DESCRIPTION OF THE TASK: Each line below with the word "black" needs to be copied.

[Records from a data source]
-=-=-
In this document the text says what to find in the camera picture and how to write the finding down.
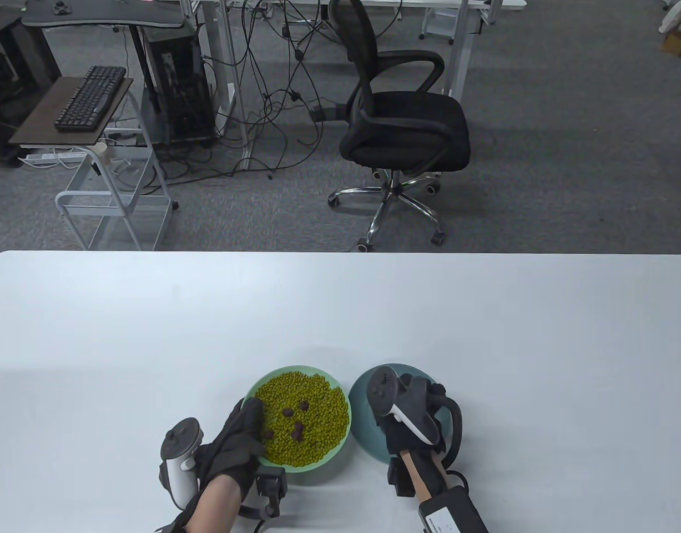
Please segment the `chrome chair base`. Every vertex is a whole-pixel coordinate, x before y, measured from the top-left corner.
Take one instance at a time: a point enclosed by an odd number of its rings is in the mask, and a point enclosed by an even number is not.
[[[373,168],[372,175],[375,178],[382,180],[381,186],[341,187],[333,191],[333,193],[328,196],[328,205],[331,208],[337,206],[340,202],[340,197],[346,194],[376,194],[382,197],[380,206],[373,216],[370,227],[367,230],[367,235],[357,242],[356,247],[358,251],[372,251],[372,241],[377,235],[380,226],[382,225],[382,221],[389,210],[389,205],[397,200],[409,205],[432,221],[434,224],[434,235],[431,238],[432,244],[441,246],[441,244],[444,242],[445,233],[439,215],[436,213],[436,211],[404,193],[404,191],[409,189],[425,187],[428,194],[435,195],[441,189],[438,173],[435,173],[433,177],[423,176],[421,178],[414,178],[404,182],[399,180],[399,172],[392,172],[388,170],[378,171],[376,168]]]

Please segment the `gloved hand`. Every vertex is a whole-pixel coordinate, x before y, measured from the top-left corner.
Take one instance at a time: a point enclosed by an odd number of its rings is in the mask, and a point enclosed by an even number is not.
[[[406,386],[409,386],[411,378],[412,376],[409,374],[399,376],[399,380]],[[446,389],[442,384],[434,383],[429,385],[427,395],[446,396]],[[412,483],[418,494],[428,493],[431,496],[436,496],[447,490],[444,468],[441,467],[440,462],[435,457],[436,454],[444,452],[446,446],[441,424],[436,419],[436,413],[440,408],[441,406],[431,403],[427,399],[427,412],[439,428],[440,440],[436,446],[421,441],[406,424],[398,422],[392,414],[377,420],[377,424],[386,436],[389,454],[398,457],[403,455],[403,464],[409,467],[408,462],[410,462],[418,475],[419,479],[412,476]],[[421,490],[419,484],[424,486],[424,490]]]
[[[244,501],[254,483],[264,445],[260,442],[264,406],[259,398],[239,400],[224,427],[209,444],[195,452],[195,473],[200,479],[200,492],[218,475],[226,474],[241,489]]]

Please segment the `green bean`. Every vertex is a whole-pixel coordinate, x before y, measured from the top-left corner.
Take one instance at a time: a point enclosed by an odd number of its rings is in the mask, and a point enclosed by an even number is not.
[[[262,442],[266,456],[275,464],[317,462],[347,433],[350,418],[345,394],[338,387],[330,388],[321,375],[282,374],[260,386],[256,397],[264,402]],[[292,416],[285,416],[284,411],[292,411]]]

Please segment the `black keyboard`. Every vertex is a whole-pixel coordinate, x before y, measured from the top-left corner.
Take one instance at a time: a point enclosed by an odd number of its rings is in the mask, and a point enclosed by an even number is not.
[[[123,83],[125,68],[94,66],[72,93],[54,127],[61,132],[93,132]]]

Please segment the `black office chair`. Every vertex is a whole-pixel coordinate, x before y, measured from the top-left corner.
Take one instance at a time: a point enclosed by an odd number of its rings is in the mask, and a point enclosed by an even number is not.
[[[328,197],[328,205],[335,207],[345,194],[382,196],[366,238],[358,241],[361,252],[371,251],[390,203],[398,199],[434,222],[431,241],[440,246],[444,228],[439,215],[405,191],[422,186],[427,193],[436,194],[440,188],[437,176],[421,177],[423,174],[462,170],[469,163],[469,132],[461,104],[449,96],[427,92],[444,71],[444,61],[437,53],[422,50],[378,53],[370,19],[360,0],[330,0],[328,13],[360,75],[346,106],[345,120],[350,126],[340,142],[340,154],[371,168],[375,178],[382,180],[379,187],[339,188]],[[373,94],[370,82],[379,73],[412,61],[434,64],[434,70],[417,91]],[[402,182],[399,173],[410,179]]]

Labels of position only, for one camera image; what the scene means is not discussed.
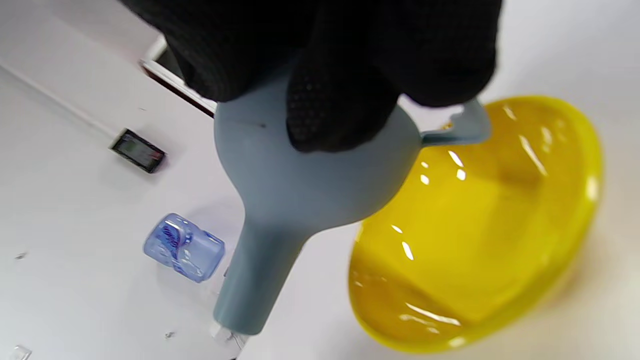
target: black glove
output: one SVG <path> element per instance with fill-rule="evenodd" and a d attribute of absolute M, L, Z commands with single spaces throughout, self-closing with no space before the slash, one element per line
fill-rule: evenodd
<path fill-rule="evenodd" d="M 434 107 L 476 96 L 495 68 L 502 2 L 121 1 L 164 33 L 187 85 L 214 101 L 242 95 L 274 49 L 302 49 L 287 128 L 303 152 L 369 141 L 401 93 Z"/>
-=-=-
TASK SOLUTION:
Please segment the `black keyboard`. Every vertex is a whole-pixel coordinate, x before y, measured from the top-left corner.
Please segment the `black office chair`. Every vertex is a whole-pixel coordinate, x before y, measured from the top-left corner.
target: black glove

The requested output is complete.